• _What to work on_
Which lines of the data below include the string "marker"? Return each of them.

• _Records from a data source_
== Segment start ==

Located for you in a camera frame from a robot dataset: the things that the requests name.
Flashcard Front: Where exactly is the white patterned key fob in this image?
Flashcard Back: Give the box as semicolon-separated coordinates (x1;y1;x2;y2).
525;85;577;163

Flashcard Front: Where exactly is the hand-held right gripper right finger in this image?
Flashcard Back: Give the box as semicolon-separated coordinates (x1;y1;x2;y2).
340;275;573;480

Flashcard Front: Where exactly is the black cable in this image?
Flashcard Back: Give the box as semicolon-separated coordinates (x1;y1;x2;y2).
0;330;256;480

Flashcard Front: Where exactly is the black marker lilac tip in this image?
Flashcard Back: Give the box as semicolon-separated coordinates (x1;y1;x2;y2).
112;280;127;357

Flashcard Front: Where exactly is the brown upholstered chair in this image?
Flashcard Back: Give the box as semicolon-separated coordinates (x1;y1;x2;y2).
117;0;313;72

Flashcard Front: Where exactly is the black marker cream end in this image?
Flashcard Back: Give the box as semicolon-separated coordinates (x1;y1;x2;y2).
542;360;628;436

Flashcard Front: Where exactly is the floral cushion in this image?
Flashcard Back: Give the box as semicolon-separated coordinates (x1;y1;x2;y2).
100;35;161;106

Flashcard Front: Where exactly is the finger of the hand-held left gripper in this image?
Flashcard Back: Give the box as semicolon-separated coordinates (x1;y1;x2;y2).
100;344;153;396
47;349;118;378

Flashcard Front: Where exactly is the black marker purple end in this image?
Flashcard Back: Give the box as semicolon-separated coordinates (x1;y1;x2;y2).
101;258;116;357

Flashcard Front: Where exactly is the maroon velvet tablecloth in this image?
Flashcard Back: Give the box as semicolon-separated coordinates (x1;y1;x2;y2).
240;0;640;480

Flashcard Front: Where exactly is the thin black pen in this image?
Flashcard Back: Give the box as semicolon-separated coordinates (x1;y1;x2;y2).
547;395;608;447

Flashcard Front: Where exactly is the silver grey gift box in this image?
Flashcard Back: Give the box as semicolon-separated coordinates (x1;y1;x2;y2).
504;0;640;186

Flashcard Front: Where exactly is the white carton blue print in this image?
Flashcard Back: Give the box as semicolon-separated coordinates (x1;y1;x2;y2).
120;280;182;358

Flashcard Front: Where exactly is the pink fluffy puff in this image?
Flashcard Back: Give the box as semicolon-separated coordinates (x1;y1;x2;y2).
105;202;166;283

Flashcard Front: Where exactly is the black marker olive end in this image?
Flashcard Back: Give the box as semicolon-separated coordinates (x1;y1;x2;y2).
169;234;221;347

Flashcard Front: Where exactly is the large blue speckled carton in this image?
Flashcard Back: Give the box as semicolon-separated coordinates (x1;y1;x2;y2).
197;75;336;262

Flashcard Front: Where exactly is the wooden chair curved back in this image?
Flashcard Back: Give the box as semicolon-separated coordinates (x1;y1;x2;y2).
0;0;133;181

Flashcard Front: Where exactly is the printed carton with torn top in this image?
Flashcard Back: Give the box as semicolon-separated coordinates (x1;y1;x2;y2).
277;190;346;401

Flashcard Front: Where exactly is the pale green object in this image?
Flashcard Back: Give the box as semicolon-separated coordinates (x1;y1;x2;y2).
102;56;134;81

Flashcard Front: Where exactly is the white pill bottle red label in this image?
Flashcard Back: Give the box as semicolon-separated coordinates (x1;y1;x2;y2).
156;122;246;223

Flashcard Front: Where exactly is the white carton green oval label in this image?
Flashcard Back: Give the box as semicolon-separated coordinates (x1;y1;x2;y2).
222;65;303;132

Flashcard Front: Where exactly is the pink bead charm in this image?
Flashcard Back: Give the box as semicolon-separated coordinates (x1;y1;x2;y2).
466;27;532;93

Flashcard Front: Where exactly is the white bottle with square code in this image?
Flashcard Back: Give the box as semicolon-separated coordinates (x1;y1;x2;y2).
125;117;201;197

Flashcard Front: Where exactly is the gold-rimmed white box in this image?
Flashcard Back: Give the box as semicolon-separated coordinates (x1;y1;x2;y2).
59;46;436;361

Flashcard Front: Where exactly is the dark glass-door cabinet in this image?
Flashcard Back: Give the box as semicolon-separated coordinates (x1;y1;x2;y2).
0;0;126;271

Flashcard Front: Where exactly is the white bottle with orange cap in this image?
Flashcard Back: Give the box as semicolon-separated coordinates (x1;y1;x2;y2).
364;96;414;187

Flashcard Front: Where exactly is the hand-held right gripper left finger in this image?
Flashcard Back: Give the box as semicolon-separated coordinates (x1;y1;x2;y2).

== Segment end ==

• _Completed task_
Flashcard Front: Where exactly is the black marker lilac tip in this image?
Flashcard Front: Where exactly is the black marker cream end in this image?
Flashcard Front: Where exactly is the black marker purple end in this image?
Flashcard Front: Where exactly is the black marker olive end in this image?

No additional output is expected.